The required output is the line containing "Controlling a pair" through the final line of the material below, printed exactly, with no other lines.

> [Given data]:
========================================
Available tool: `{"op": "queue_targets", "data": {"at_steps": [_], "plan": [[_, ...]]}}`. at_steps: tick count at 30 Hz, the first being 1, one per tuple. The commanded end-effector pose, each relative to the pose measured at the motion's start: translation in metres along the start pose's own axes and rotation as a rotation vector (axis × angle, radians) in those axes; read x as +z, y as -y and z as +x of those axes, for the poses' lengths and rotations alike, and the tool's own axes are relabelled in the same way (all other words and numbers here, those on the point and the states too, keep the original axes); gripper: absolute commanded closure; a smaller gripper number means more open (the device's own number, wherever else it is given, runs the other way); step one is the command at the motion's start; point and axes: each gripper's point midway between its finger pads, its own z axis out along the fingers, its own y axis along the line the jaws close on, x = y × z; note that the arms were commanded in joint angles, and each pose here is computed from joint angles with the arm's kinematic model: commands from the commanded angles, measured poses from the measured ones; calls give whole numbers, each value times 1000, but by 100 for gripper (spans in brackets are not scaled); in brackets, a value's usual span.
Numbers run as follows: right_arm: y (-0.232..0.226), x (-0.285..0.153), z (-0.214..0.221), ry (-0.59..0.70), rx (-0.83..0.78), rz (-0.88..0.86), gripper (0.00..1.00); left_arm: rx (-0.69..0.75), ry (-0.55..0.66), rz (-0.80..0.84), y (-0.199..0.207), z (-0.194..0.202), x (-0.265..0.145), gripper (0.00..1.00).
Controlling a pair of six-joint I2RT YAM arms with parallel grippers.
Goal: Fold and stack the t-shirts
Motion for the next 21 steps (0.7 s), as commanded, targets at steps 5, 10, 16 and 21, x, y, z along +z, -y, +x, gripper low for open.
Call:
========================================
> [Result]:
Controlling a pair of six-joint I2RT YAM arms with parallel grippers.
Goal: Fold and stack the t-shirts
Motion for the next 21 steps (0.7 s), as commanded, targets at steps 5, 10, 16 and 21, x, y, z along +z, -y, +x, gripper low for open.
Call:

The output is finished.